Emerging from these discussions is that the marketplace should determine which system, reusable or expendable, is the best approach that offers the lowest price to customers of launch services. Besting China’s central planners in picking winners and losers is ill-advised. However, at the 2018 NASA Advisory Council meeting, Jim Bridenstine, NASA Administrator appointed by President Trump, appeared to do just that. He surprised industry veterans in his full-throated support of reusable rockets built by SpaceX and Blue Origin as the torch-bearer for human space exploration. Mr. Birdenstine borrowed from Elon Musk’s rhetoric in the cost-savings claims: “Imagine if you flew here across the country to [NASA Ames] in a 737 and when the mission was over, you threw the airplane away. How many of you would have flown here?” He praised “reusability” as a necessary virtue because of their “sustainability,” another borrowed buzzword. He made no mention of NASA’s own expendable launch system, under development for a decade with a billion dollar price tag, or the contractors involved - Boeing and Northrop Grumman’s SLS rocket and Lockheed Martin’s Orion spacecraft.

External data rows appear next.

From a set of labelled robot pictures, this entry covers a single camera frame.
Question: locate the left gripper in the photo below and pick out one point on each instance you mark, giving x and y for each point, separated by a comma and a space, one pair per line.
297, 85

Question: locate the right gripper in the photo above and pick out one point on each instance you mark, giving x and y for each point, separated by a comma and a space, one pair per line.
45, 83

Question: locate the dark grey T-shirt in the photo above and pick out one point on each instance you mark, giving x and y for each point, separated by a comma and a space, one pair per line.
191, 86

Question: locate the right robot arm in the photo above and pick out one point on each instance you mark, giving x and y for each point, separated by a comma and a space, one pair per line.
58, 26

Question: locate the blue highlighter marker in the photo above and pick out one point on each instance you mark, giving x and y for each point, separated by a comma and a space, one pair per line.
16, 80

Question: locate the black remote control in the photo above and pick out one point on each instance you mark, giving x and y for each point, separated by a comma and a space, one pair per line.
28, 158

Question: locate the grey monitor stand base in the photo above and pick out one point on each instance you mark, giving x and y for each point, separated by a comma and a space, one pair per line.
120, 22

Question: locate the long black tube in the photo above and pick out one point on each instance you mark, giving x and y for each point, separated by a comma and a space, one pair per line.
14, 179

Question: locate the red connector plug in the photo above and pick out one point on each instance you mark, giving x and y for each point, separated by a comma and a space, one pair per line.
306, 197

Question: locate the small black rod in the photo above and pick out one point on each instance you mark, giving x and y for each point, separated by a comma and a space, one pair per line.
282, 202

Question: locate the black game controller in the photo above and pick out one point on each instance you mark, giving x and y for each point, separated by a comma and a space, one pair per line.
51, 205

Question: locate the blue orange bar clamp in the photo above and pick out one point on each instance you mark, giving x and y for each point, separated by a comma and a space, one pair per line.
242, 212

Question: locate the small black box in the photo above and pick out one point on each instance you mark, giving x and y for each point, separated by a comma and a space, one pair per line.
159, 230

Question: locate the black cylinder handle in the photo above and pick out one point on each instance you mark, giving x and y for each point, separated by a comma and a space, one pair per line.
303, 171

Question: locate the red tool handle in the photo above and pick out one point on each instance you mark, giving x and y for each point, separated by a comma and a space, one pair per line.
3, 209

The fact is that the U.S. Government is not in the rocket business since there is a robust commercial marketplace. Rather than singling out any one company or contractor for favoritism, U.S. Government agencies should look for ways to deregulate and lower market entry barriers. Deregulation should also ensure that competition is the key driver for innovation and lower prices. Finally, if increased frequency of launches is needed to lower the long-term operating costs of reusable and expendable launch systems alike, then easing the regulatory restrictions on the export of launch services is needed to meet global demand.